I am probably the worst anthropologist ever. Maybe all anthropologists doing fieldwork think this about themselves, but in my case it’s true.

Here’s why: I get tired of meeting new people. I try to change things I don’t like rather than respect them as expressions of a fully formed and equally legitimate culture not my own. I yell. I whine. I have actually thrown punches at Cubans. You know, I’ve read a lot about my anthropological forebears in graduate school, and I’m pretty sure that Margaret Mead never hit any of those Samoans she worked with.

This afternoon my “work” consisted of my walking in circles in Parque Central until someone stopped me to talk (sloppy methodology is another one of my shortcomings). I met a man who stopped my circling with a compliment to my dog, then congratulated me when, in response to his question, I said I was American. I will call this first man Eduardo. Eduardo pretty quickly told me he should be working but came to the park to rest a bit because it’s hot and he’s recovering from surgery. (He lifted the front of his shirt to show me a scar on his lower abdomen.) He had broken several bones and ruptured his spleen in a car accident in December. Because he works for himself, he earns pretty well ($5 a day), but his work is physically demanding, and he’s not sure he can do it anymore. I suggested he find an assistant, a young person who could do the physical labor while he contributes the contacts and expertise. “But it’s complicated, you know, we aren’t allowed to hire employees,” he explained. I had forgotten. I asked him about the care he had received in the hospital, and he looked around nervously before saying, “The state means well, and the doctors work hard, but the hospitals are not in good condition. Not in good condition, and they do not give very good care.” Eduardo believes most Cubans feel like he feels today: depressed, frustrated, closely watched, and afraid.

But then there’s Manuel. Today Manuel slides into the seat opposite mine at the open-air cafe where I like to take my late-afternoon cheese pizza and CokeTM. Manuel looks to be about 60 but is dressed like he’s 16: baggy jeans, an ersatz Tommy HilfigerTM tank-top, mirrored wrap-around shades, and a NikeTM cap. And I think he’s mackin’ on me. He’s telling me about his brother in Miami, and he’s tickling my dog, and he’s writing down his address in my notebook (his idea) and looking forward to seeing me again when maybe we can share the soda. Manuel is not depressed. He is doin’ allllll-right in Cuba. Though, on second thought, today he’s using his good vibrations to try to bag me, which he has to believe would lead to a plane ride north.

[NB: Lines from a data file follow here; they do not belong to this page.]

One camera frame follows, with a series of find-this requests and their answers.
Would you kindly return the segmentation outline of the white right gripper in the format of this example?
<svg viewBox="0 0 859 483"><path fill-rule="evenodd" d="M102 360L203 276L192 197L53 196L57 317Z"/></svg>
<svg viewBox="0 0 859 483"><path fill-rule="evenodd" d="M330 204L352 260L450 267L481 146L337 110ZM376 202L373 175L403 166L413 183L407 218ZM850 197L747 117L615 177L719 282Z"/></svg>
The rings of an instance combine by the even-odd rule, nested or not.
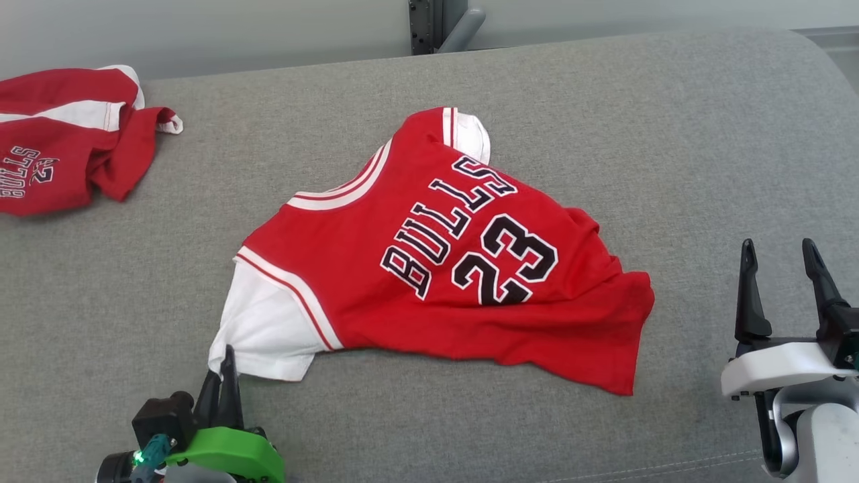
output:
<svg viewBox="0 0 859 483"><path fill-rule="evenodd" d="M734 337L736 355L721 373L721 393L782 395L784 401L857 400L857 308L844 299L811 238L803 262L812 281L819 328L815 337L773 337L764 316L752 239L740 248Z"/></svg>

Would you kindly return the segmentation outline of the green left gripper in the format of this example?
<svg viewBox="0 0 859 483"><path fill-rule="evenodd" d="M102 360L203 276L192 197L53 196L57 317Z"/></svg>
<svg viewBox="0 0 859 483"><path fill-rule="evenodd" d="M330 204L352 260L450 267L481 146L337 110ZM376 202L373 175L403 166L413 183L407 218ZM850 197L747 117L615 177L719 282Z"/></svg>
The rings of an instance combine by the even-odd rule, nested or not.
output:
<svg viewBox="0 0 859 483"><path fill-rule="evenodd" d="M255 482L285 482L285 462L276 447L264 434L245 431L232 345L225 346L220 372L223 377L212 370L206 373L195 403L199 430L187 449L166 458L166 465L194 464ZM211 427L215 416L217 427Z"/></svg>

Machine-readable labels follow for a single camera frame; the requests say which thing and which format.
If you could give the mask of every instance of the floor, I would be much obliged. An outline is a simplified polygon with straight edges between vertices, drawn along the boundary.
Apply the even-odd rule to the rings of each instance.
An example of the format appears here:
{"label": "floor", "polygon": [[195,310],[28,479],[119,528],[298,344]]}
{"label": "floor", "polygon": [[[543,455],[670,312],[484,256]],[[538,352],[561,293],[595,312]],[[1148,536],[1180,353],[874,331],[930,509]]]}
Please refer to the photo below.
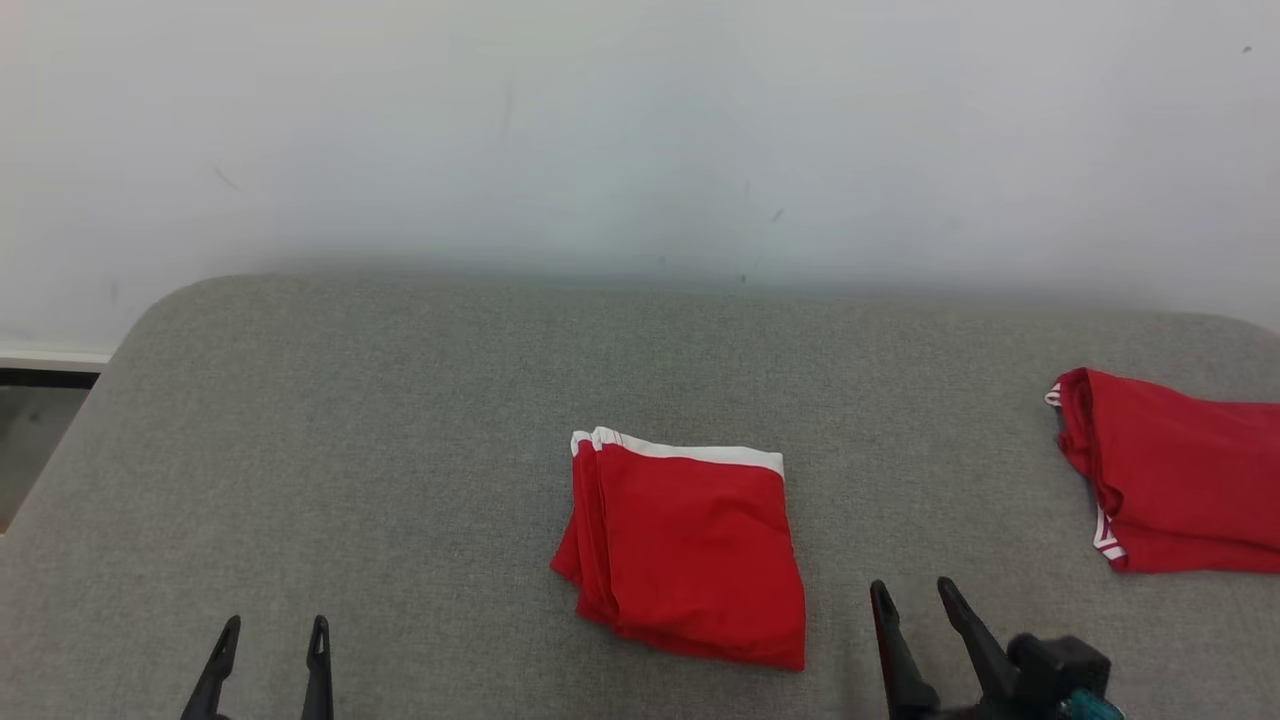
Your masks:
{"label": "floor", "polygon": [[0,387],[0,534],[9,528],[87,389]]}

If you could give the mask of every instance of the gray fabric surface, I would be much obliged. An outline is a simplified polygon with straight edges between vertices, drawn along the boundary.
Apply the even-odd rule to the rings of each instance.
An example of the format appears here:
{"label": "gray fabric surface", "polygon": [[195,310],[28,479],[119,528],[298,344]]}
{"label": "gray fabric surface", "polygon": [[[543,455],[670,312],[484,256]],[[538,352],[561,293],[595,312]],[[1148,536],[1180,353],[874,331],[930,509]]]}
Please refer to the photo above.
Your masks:
{"label": "gray fabric surface", "polygon": [[[1133,717],[1271,717],[1280,578],[1123,577],[1042,396],[1078,365],[1280,401],[1219,318],[333,279],[200,283],[138,323],[0,541],[0,715],[175,717],[243,615],[232,717],[883,716],[868,585],[947,703],[933,584],[1001,641],[1074,633]],[[809,669],[691,660],[573,615],[547,566],[570,432],[781,451]]]}

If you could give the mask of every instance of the folded clothing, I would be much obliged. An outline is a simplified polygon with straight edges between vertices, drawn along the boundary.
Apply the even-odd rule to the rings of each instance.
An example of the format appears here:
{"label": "folded clothing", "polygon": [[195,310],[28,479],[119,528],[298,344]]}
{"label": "folded clothing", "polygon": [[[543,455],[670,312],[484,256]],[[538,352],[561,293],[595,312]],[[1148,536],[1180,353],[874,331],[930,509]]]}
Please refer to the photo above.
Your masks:
{"label": "folded clothing", "polygon": [[1116,570],[1280,573],[1280,404],[1212,402],[1079,368],[1044,397],[1093,484]]}
{"label": "folded clothing", "polygon": [[579,615],[659,650],[804,669],[804,587],[782,455],[572,438],[573,514],[552,569]]}

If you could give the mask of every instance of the white wall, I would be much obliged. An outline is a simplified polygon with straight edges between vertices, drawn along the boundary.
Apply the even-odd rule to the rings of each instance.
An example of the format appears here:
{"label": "white wall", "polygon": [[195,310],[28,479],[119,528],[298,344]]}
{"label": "white wall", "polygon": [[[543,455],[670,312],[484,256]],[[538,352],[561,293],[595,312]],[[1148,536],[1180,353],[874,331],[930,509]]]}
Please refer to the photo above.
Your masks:
{"label": "white wall", "polygon": [[0,350],[317,258],[1280,328],[1277,135],[1275,0],[0,0]]}

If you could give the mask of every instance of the baseboard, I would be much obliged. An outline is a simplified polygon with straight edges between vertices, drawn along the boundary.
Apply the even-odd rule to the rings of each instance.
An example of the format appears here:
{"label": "baseboard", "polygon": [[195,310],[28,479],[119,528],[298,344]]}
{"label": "baseboard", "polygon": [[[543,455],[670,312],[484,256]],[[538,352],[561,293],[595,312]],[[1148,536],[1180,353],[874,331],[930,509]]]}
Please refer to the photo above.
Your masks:
{"label": "baseboard", "polygon": [[105,352],[44,352],[38,350],[4,350],[0,368],[13,370],[51,370],[58,373],[101,373],[111,356]]}

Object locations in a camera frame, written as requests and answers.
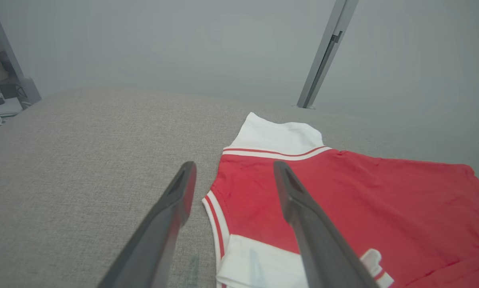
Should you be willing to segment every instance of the striped trim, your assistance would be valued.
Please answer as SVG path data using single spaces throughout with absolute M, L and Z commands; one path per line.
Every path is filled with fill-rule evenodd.
M 202 199 L 202 204 L 204 204 L 209 221 L 211 222 L 216 256 L 216 271 L 218 271 L 221 267 L 222 257 L 225 255 L 225 249 L 229 244 L 229 228 L 225 221 L 224 212 L 212 191 L 209 191 L 206 197 Z M 226 288 L 227 286 L 223 283 L 217 282 L 216 287 Z
M 239 155 L 239 156 L 251 156 L 251 157 L 261 157 L 261 158 L 272 158 L 272 159 L 280 159 L 280 160 L 287 160 L 287 161 L 296 161 L 296 160 L 304 160 L 316 156 L 324 151 L 330 150 L 330 147 L 321 146 L 316 147 L 310 151 L 307 151 L 303 154 L 298 155 L 287 155 L 283 153 L 279 153 L 276 151 L 268 151 L 268 150 L 258 150 L 258 149 L 250 149 L 250 148 L 231 148 L 226 147 L 222 153 L 222 155 Z
M 360 261 L 366 267 L 371 277 L 375 279 L 380 288 L 388 288 L 394 283 L 394 279 L 380 266 L 382 254 L 376 249 L 369 249 L 360 257 Z

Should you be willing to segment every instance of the gray fabric surface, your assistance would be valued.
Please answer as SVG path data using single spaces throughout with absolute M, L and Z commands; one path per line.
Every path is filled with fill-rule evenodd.
M 247 114 L 306 122 L 324 143 L 377 157 L 471 165 L 479 141 L 399 131 L 353 116 L 138 90 L 75 90 L 0 128 L 0 287 L 98 284 L 179 166 L 197 164 L 192 214 L 170 287 L 214 287 L 212 230 L 201 199 Z

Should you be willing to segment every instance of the gray metal frame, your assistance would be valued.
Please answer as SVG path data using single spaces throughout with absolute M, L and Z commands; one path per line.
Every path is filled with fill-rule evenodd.
M 312 108 L 319 88 L 329 71 L 335 53 L 344 38 L 344 33 L 353 16 L 359 0 L 336 0 L 327 27 L 321 38 L 318 52 L 305 80 L 303 90 L 296 104 L 300 108 Z
M 2 41 L 5 52 L 7 53 L 7 56 L 10 59 L 10 63 L 12 64 L 12 67 L 14 68 L 14 71 L 16 72 L 17 78 L 19 79 L 19 82 L 21 83 L 21 86 L 24 89 L 24 92 L 26 93 L 26 95 L 28 95 L 28 100 L 32 104 L 39 102 L 40 100 L 42 100 L 42 98 L 40 97 L 39 91 L 37 90 L 37 87 L 35 86 L 33 79 L 26 76 L 23 73 L 21 67 L 19 66 L 19 62 L 17 61 L 17 58 L 14 55 L 14 51 L 12 49 L 12 46 L 9 43 L 9 40 L 7 39 L 7 35 L 5 34 L 5 31 L 3 29 L 1 22 L 0 22 L 0 40 Z

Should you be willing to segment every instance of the white wall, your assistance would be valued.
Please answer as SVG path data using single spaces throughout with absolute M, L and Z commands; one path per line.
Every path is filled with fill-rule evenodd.
M 314 106 L 479 142 L 479 0 L 360 0 Z
M 0 0 L 41 96 L 130 86 L 295 104 L 334 0 Z
M 131 86 L 291 105 L 333 2 L 0 0 L 0 20 L 43 97 Z M 360 0 L 314 106 L 478 141 L 479 0 Z

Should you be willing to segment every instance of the gray upholstered table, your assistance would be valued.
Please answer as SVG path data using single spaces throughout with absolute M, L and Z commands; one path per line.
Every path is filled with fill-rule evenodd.
M 471 165 L 479 145 L 433 130 L 392 129 L 340 114 L 138 90 L 75 90 L 0 128 L 0 287 L 92 287 L 179 166 L 198 176 L 179 234 L 172 287 L 214 287 L 212 230 L 201 199 L 221 150 L 253 111 L 306 122 L 336 149 Z

Manuel hasn’t got a chance with me because my heart already belongs to another sixtysomething man in my barrio, the one who fixed my laptop’s electrical cord. Fixed, as in the cord was severed in two, and he brought the two parts together as one so that electricity flows into my computer. I don’t know if you’ve ever seen the inside of a laptop’s electrical cord (go ahead, cut yours in half, I’ll wait) but it’s no simple affair. But he did it. He usually fixes radios, blenders, and fans (the most common electrical appliances in Cuba), but he took a gamble on high-tech repair, and here I am because of it. Where in the United States can you get someone to fix a cord, or a fan, or a blender, for that matter? We’re really missing out because not only are we making landfill out of perfectly good stuff, there’s great pleasure in using something that has been brought back from the dead. This evening I stood with my fix-it hero and his wife on the corner, me gushing about the cord while a little boy ran their Doberman up and down the street. We discussed strategies for further cord repair should this latest fix—it’s a patch job really, he needs more time—not hold. He said he had never seen a cord like mine; I blushed. His wife grew tired of all our nonsense and eventually left to join the other ladies sitting in kitchen chairs on the sidewalk under the streetlight. But me, I could have danced all night!